#### [Instructions for the task]
Write out each line of the entries below that holds the word "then".

Data records
----
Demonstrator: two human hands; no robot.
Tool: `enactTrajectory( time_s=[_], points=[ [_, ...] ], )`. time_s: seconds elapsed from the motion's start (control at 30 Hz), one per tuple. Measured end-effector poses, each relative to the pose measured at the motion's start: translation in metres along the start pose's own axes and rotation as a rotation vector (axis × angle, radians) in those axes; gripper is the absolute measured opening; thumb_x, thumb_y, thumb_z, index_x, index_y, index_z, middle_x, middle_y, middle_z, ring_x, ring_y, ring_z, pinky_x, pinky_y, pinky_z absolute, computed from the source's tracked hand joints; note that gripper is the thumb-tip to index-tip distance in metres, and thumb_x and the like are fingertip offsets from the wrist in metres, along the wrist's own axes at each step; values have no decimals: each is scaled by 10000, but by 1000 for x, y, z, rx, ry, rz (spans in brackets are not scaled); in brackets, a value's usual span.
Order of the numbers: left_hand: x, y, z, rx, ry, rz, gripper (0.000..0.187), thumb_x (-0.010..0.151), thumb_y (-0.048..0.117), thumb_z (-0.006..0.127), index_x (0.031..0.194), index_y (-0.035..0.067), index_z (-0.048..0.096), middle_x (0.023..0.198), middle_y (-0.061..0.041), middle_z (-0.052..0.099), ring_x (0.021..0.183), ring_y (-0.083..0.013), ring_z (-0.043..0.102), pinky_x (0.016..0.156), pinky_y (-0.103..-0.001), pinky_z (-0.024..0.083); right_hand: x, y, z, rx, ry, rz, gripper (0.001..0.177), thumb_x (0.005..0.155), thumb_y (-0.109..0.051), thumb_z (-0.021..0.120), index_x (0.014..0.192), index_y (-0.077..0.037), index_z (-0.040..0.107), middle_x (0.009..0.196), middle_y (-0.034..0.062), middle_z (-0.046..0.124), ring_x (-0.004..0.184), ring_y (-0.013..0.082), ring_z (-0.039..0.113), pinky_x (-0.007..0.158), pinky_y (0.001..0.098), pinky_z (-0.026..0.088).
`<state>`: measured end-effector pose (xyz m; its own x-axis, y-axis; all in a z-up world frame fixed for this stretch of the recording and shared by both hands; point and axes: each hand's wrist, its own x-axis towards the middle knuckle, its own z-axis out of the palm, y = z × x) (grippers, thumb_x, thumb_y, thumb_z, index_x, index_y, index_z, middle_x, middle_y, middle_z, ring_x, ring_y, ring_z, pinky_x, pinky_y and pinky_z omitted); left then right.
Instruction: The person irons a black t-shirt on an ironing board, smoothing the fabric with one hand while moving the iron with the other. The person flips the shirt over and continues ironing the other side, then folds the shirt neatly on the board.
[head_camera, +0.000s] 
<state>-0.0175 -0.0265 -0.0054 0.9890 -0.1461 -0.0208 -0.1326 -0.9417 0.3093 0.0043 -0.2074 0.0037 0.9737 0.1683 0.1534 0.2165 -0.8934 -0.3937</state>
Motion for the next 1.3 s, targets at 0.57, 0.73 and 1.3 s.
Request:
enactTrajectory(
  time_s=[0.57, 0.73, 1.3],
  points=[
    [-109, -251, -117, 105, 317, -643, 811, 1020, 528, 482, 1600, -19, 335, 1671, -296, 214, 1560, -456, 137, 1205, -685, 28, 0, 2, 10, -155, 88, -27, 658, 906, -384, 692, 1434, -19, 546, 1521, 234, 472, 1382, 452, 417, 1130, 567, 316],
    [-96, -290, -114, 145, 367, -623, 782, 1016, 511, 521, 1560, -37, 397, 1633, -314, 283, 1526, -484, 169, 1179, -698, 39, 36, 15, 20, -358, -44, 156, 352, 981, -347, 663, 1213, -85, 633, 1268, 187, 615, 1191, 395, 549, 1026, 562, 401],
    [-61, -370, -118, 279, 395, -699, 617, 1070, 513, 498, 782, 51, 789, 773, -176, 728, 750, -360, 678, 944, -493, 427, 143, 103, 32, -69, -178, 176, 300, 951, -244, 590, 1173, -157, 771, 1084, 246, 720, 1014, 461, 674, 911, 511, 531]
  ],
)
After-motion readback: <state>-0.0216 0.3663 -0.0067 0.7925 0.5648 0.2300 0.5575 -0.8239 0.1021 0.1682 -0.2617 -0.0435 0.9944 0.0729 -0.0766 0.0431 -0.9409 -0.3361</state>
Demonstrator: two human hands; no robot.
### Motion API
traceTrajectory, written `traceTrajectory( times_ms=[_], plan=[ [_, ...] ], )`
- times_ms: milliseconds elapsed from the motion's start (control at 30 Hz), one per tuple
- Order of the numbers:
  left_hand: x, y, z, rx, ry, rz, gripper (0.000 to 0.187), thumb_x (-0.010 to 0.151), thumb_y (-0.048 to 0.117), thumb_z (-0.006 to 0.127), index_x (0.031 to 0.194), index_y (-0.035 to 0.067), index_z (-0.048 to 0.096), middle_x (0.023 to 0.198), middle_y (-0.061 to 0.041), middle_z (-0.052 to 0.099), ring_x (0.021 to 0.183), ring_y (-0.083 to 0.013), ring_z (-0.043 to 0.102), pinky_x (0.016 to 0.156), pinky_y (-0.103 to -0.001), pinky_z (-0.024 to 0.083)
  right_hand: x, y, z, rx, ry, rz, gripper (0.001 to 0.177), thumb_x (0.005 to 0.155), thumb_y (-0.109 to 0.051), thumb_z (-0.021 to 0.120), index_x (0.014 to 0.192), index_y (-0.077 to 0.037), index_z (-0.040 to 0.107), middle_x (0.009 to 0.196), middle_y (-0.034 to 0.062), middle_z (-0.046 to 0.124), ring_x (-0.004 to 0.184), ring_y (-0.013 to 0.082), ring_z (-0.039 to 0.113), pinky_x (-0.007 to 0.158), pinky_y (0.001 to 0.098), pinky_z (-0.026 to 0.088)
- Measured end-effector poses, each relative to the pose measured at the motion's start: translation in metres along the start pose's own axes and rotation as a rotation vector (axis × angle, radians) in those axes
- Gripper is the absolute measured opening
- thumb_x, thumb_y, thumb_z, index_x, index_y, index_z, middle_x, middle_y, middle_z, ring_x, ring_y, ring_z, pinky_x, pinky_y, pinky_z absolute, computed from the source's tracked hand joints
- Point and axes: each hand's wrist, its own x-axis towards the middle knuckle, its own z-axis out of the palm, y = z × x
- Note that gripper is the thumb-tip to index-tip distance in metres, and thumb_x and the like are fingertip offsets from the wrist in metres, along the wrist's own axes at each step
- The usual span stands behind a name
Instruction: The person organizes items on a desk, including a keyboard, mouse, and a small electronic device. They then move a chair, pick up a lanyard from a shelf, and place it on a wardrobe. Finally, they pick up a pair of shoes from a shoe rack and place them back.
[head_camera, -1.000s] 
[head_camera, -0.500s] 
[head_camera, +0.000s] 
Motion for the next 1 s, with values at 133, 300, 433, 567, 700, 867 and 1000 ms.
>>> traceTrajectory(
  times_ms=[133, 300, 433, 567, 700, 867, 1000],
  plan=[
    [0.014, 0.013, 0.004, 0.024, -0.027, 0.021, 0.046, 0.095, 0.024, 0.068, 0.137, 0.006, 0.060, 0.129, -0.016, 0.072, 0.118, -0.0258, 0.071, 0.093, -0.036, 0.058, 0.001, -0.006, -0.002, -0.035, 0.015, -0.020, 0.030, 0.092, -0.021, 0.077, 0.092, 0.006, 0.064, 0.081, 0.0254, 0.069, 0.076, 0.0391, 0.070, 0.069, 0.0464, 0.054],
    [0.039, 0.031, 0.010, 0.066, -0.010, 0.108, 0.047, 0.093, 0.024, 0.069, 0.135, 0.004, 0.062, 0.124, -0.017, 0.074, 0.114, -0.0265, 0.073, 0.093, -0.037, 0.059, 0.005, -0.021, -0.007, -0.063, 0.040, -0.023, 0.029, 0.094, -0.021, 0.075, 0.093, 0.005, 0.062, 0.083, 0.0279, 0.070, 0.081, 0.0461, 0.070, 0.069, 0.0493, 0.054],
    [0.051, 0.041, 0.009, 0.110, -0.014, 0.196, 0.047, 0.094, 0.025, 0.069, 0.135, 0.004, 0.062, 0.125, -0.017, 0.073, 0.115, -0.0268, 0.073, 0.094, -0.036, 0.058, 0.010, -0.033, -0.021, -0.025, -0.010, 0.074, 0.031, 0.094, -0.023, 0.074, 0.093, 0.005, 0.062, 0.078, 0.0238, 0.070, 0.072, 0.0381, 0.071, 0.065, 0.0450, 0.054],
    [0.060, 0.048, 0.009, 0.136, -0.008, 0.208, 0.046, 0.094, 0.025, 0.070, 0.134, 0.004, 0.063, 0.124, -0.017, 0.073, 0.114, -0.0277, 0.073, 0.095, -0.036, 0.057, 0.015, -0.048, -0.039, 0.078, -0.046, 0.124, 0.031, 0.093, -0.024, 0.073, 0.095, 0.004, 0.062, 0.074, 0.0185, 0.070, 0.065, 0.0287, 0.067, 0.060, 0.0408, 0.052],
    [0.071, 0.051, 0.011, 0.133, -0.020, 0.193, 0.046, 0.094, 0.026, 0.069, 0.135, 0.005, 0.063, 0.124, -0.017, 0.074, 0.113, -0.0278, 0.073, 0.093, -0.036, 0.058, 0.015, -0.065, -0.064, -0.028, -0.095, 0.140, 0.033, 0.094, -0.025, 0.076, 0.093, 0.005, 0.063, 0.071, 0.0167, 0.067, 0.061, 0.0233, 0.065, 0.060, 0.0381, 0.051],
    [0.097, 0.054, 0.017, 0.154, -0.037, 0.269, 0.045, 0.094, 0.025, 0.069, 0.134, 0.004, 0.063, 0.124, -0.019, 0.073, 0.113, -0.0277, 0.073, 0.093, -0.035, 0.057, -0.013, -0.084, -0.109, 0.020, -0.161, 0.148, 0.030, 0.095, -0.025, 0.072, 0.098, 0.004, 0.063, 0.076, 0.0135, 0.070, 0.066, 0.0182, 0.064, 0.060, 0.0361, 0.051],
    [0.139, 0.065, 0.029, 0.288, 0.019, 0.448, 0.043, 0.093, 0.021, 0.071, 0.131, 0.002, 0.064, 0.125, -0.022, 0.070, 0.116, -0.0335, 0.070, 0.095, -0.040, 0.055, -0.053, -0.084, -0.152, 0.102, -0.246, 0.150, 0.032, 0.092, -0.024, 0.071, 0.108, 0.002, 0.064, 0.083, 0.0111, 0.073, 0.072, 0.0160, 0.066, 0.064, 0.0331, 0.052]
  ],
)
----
#### [Answer to this exercise]
`<state>`: measured end-effector pose (xyz m; its own x-axis, y-axis; all in a z-up world frame fixed for this stretch of the recording and shared by both hands; point and axes: each hand's wrist, its own x-axis towards the middle knuckle, its own z-axis out of the palm, y = z × x) (grippers, thumb_x, thumb_y, thumb_z, index_x, index_y, index_z, middle_x, middle_y, middle_z, ring_x, ring_y, ring_z, pinky_x, pinky_y and pinky_z omitted); left then right.
Instruction: The person irons a black t-shirt on an ironing board, smoothing the fabric with one hand while moving the iron with the other. The person flips the shirt over and continues ironing the other side, then folds the shirt neatly on the board.
Instruction: The person organizes items on a desk, including a keyboard, mouse, and a small electronic device. They then move a chair, pick up a lanyard from a shelf, and place it on a wardrobe. Finally, they pick up a pair of shoes from a shoe rack and place them back.

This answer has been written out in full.